— What the task asks —
Start with the first line of the data and end with the line that holds "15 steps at"; write out each one exactly.

Supplied material section start

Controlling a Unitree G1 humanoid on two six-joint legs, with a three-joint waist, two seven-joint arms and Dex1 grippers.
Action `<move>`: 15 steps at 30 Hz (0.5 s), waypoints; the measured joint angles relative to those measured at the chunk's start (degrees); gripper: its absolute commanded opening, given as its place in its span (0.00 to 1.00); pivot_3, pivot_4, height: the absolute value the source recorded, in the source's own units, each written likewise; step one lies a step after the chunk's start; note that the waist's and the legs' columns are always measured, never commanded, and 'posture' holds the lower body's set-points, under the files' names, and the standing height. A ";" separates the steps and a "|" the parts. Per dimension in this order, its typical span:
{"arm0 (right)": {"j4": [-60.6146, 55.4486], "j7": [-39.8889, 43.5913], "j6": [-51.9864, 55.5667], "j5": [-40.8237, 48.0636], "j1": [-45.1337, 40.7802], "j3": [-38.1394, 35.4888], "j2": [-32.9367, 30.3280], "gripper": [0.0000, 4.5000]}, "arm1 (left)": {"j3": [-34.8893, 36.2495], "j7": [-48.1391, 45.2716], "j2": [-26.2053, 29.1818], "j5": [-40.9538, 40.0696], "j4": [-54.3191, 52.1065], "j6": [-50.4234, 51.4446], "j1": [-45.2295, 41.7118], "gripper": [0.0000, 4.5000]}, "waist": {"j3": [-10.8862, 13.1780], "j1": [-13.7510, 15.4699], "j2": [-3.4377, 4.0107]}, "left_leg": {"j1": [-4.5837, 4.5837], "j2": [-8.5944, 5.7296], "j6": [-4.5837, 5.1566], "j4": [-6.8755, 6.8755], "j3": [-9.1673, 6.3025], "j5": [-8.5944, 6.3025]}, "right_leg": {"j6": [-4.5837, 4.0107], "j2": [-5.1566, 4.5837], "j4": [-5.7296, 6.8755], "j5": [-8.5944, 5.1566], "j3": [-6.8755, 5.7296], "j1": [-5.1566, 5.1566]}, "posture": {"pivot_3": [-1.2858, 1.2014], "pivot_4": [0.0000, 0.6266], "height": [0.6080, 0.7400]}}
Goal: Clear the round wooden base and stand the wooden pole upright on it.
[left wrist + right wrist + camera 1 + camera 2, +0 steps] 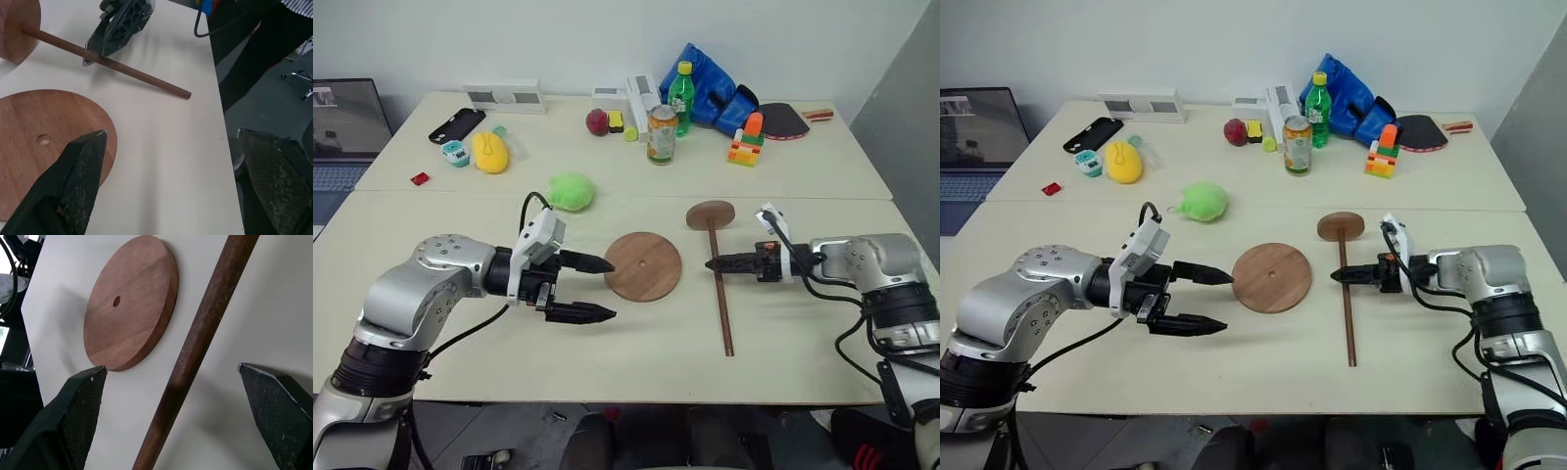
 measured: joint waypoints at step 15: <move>9.48 6.74 -3.65 -5.78 -4.78 0.23 5.02 1.00 | 1.05 0.68 0.41 -0.10 -0.68 0.00 1.54 0.99 | 0.00 -0.82 0.01 | 0.02 0.02 -0.01 0.02 0.01 0.01 | 0.00 0.02 0.18 0.00 0.03 -0.08 | 0.52 0.24 1.00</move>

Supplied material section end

— Response area —
Controlling a Unitree G1 humanoid on two six-joint legs, with a three-joint waist, two seven-joint arms and Dex1 grippers.
Action `<move>`: 15 steps at 30 Hz (0.5 s), waypoints; the measured joint angles relative to those measured at the chunk's start (degrees); gripper: its absolute commanded opening, given as its place in its span (0.00 to 1.00); pivot_3, pivot_4, height: the absolute value the source recorded, in the source's own units, each written likewise; step one lies a step after the chunk's start; note that the waist's and the legs' columns are always measured, never commanded, and 'posture' holds the lower body's set-points, under the files' names, and the standing height. A ";" separates the steps and a "|" the parts. Per dimension in this order, its typical span:

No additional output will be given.